There are no notifications for service issues #4

rmeissner · 2021-11-23T14:45:40Z

Problem Owner

What is the Problem

Currently our services (especially the indexing service) requires a lot of database resources. This causes the following issues:

Longer response time when service related issues occur

Why is it relevant?

Longer response time when service related issues occur

As the service issue normally persist this has a big impact on our user experience as the services are not available

How can we track the problem? (What is the KPI?)

Uptime

fmrsabino · 2022-01-26T16:43:16Z

Currently our services (especially the indexing service) requires a lot of database resources. This causes the following issues:
Longer response time when service related issues occur

I would say that this is more related with #3 since it's related to the performance of the service.

Regarding the issue: There are no notifications for service issues

We do have notifications in place to notify us about potential ongoing issue with the services. Unfortunately these issues are too broad and there's no real category to distinguish them – this leads to an increase of the number of issues reported (noise) which leaves most/all of them ignored until there's a more insightful report from our users.

Sub-problem 1 – Lack of issue Classification

The issues that are reported on to Kibana and Slack do not have any meaningful category that can distinguish its severity. Currently, evaluating a specific issue requires human intervention – this means reading the stream of error messages and filtering out what is considered normal behaviour – this does not scale well not only because of the number of messages that need to be evaluated but also because we need to keep track of the current alerts being sent.

Action: Therefore we first need to classify the issues that are reported by creating and assigning different categories to them.

When issues can be easily distinguished we can then move on to work on creating notifications and alerts.

Sub-problem 2 – Notify on issues that require immediate attention

After creating a classification system for the issues reported by our services we should then create rules to notify the team depending on the severity of those issues.

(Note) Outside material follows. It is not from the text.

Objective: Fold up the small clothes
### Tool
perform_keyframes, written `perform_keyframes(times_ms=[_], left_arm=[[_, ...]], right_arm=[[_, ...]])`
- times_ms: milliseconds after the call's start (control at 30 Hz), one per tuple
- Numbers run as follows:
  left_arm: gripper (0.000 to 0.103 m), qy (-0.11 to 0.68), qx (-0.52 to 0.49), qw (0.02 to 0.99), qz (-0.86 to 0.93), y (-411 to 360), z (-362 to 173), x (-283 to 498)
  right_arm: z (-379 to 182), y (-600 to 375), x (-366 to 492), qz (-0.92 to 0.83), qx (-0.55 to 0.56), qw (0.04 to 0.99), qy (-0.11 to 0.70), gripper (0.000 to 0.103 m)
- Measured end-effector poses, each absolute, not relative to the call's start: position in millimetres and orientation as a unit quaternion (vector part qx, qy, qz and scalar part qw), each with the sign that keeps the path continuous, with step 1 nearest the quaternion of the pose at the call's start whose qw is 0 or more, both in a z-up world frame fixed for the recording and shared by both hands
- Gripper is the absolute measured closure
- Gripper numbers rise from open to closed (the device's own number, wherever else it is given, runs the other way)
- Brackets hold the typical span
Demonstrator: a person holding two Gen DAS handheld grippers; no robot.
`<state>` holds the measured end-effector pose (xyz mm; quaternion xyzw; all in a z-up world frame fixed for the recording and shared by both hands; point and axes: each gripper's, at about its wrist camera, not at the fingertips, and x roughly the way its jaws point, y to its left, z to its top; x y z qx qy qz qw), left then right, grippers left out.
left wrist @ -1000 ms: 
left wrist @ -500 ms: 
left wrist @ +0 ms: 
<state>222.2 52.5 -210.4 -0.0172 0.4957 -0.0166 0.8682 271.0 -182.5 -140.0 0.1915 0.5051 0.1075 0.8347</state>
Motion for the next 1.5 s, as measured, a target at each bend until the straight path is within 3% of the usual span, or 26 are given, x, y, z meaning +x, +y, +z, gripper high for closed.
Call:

Some issues would require immediate attention (like service unavailability) while others might be more feature specific. Additionally we should consider rules that are triggered on different thresholds eg.: number of pending tasks > X or number of 500s returned in the last Y minutes.

Action Points (to be discussed)

Come up with categories for issues. Example:

Availability and Basic Functionality
Latency
Correctness
Feature specific issues

Evaluate Black Box monitoring and White Box monitoring

My personal take on this is that we should prioritise Black Box monitoring given our past incidents.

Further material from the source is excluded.